Hace unas semanas, que hacía bueno, en un patio cerca de mi casa se impartía al aire libre algún taller que combinaba neciamente lo actoral y lo bioenergético. Durante horas, a partir de las cinco de la tarde, los alumnos proyectaban su voz desde el diafragma, haciendo brotar de sus entrañas un bordoneo grave y tibetano, capaz de abrir chacras, despertar kundalinis y desatar fantasías de exterminio en un maniático señor de mediana edad como el que os escribe estas líneas. Finalmente, porque hasta Franco se murió en la cama, el taller terminó y hubo una especie de ceremonia de despedida que pude escuchar mientras tendía mi colada al sol, arrebatado proustianamente por el olorcillo a jabón de Marsella. Parece que la profesora iba pasando lista y cada participante recibía un cálido y entusiasta aplauso de sus compañeros. Y he aquí que yo, pobre pecador, con unos calzoncillos en la mano y una pinza de madera en la otra, sentí una tristeza inmensa al oír sus risas y su vitalidad capaz de saltar como un ladrón por encima del muro que confina mi patio, entre el verde de las hojas y ese incomparable azul Quattrocento que se gasta el cielo en abril.

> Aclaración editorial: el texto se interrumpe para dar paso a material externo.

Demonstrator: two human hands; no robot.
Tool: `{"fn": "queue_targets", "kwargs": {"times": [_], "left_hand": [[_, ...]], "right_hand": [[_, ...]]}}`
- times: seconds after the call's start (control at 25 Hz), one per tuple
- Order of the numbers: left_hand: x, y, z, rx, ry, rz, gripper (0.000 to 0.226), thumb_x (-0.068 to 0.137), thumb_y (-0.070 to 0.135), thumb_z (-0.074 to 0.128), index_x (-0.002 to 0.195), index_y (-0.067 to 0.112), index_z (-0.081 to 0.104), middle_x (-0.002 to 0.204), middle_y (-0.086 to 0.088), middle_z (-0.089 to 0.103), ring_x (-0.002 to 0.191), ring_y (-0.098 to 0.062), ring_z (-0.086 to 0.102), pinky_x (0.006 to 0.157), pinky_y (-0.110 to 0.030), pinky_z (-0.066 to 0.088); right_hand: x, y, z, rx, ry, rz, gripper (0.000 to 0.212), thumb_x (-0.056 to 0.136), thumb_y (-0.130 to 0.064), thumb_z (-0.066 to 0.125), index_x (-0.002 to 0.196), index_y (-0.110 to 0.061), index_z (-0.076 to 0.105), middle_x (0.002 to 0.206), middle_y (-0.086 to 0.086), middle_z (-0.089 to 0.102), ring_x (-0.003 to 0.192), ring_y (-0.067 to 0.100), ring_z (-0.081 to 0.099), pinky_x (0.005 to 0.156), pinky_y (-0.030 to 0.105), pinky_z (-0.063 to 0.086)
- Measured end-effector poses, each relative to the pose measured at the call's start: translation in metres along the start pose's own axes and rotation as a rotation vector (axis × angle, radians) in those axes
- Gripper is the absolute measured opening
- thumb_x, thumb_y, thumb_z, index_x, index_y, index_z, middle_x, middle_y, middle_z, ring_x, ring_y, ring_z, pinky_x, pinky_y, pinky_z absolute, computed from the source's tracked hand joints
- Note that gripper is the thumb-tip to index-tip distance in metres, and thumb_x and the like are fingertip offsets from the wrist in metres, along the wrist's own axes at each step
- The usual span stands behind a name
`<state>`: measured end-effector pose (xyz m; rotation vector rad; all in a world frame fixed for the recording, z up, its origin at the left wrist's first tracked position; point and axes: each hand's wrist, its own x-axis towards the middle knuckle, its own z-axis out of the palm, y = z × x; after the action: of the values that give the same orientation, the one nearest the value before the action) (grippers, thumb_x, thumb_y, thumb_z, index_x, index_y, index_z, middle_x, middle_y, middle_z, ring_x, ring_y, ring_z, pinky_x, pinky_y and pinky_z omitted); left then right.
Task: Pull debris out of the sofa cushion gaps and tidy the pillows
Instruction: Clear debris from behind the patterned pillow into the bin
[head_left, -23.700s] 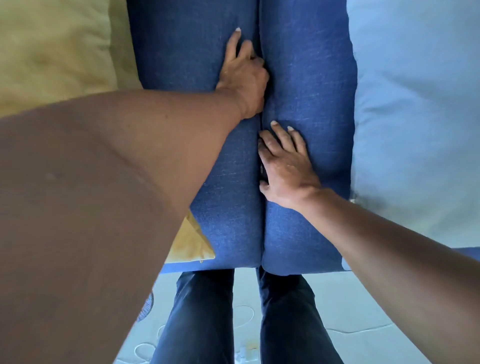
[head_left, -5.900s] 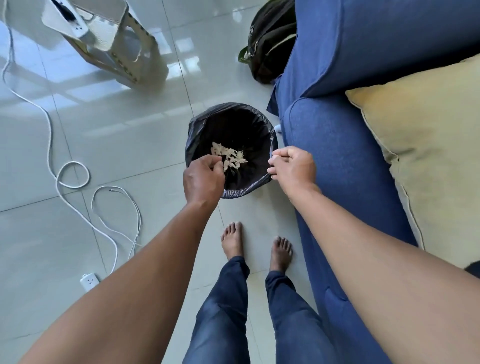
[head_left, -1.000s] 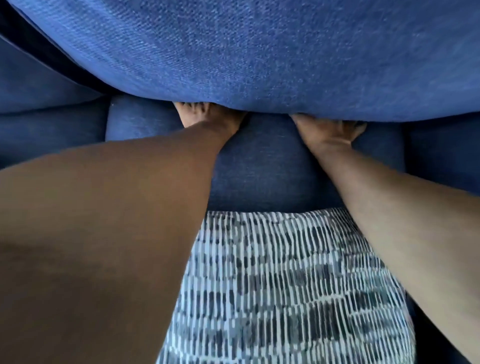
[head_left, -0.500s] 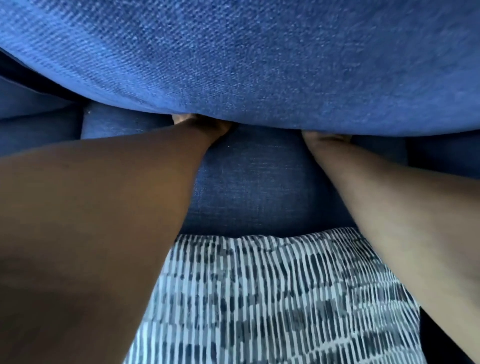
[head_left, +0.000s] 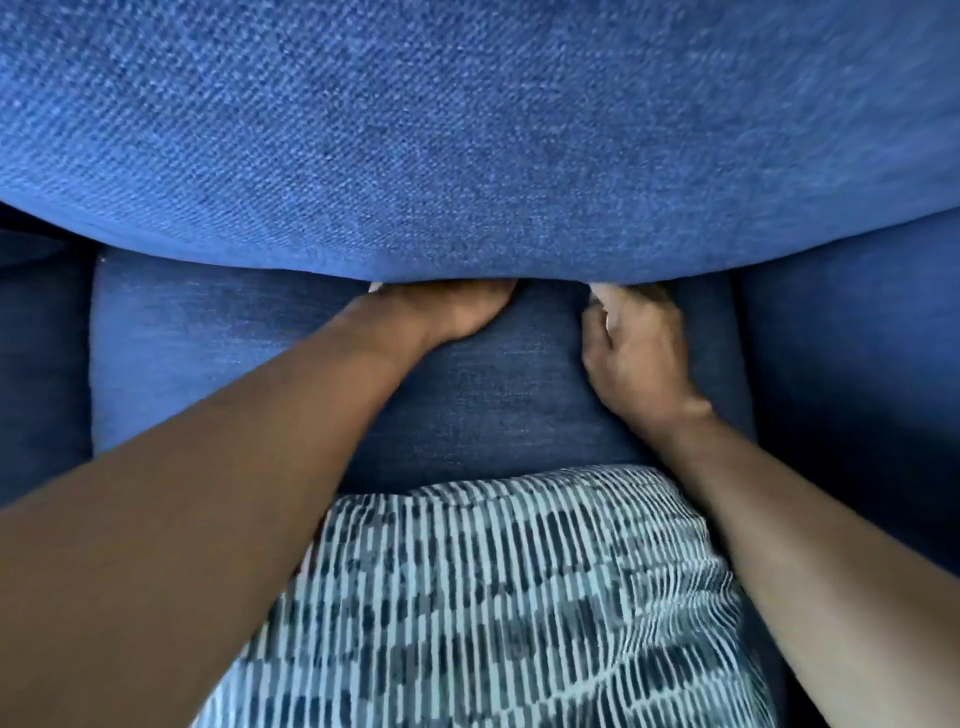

Eran felices, eran absurda, conmovedoramente felices esos hijos de puta, porque para ellos ese taller irrisorio era importante, porque pensaban todavía que su vida estaría llena de aventura y descubrimiento, porque sus cuerpos jóvenes podían ser deseados y no había nada que no pudieran hacer con ellos y sentí pena de mí mismo, que también acudí a cursos y talleres inútiles convencido de que me desvelarían los secretos de mi oficio y me abrirían un camino breve y fácil a la gloria, de mí, que en tantas cosas me equivoqué, que gasté dinero público en cortometrajes de mierda, que tanto tardé en aprenderlo todo, que tanto esperaba de la vida y resulta que cuando me quise dar cuenta ya pasó y, sí, allí estaba con unos calzoncillos y una pinza de la ropa en las manos, ya digo, con mi cuerpo falstaffiano que he maltratado hasta lo indecible, habiendo fracasado durante años en cuanto emprendí por más que algo parecido a un modesto éxito pueda llegarme ahora que ya todo me da igual, envidiando su ingenuidad, deseando ser atolondrado, bienaventurado y ligeramente imbécil, como ellos. Al diablo con todo cuanto haya podido aprender, al diablo con la destreza en mi oficio. Yo no quiero sabiduría, no quiero recuerdos, no quiero un pasado, quiero retozar como un animal, ciego hasta las trancas, dichoso y aturdido, con una de esas chicas todavía llenas de luz cuyas ideas detesto y a quien Dios bendiga.

Y tras ese momento de melodrama interior, seguí tendiendo mi ropa y pensando que mira qué bien, ya tenía algo para escribir en el blog. Qué caramba.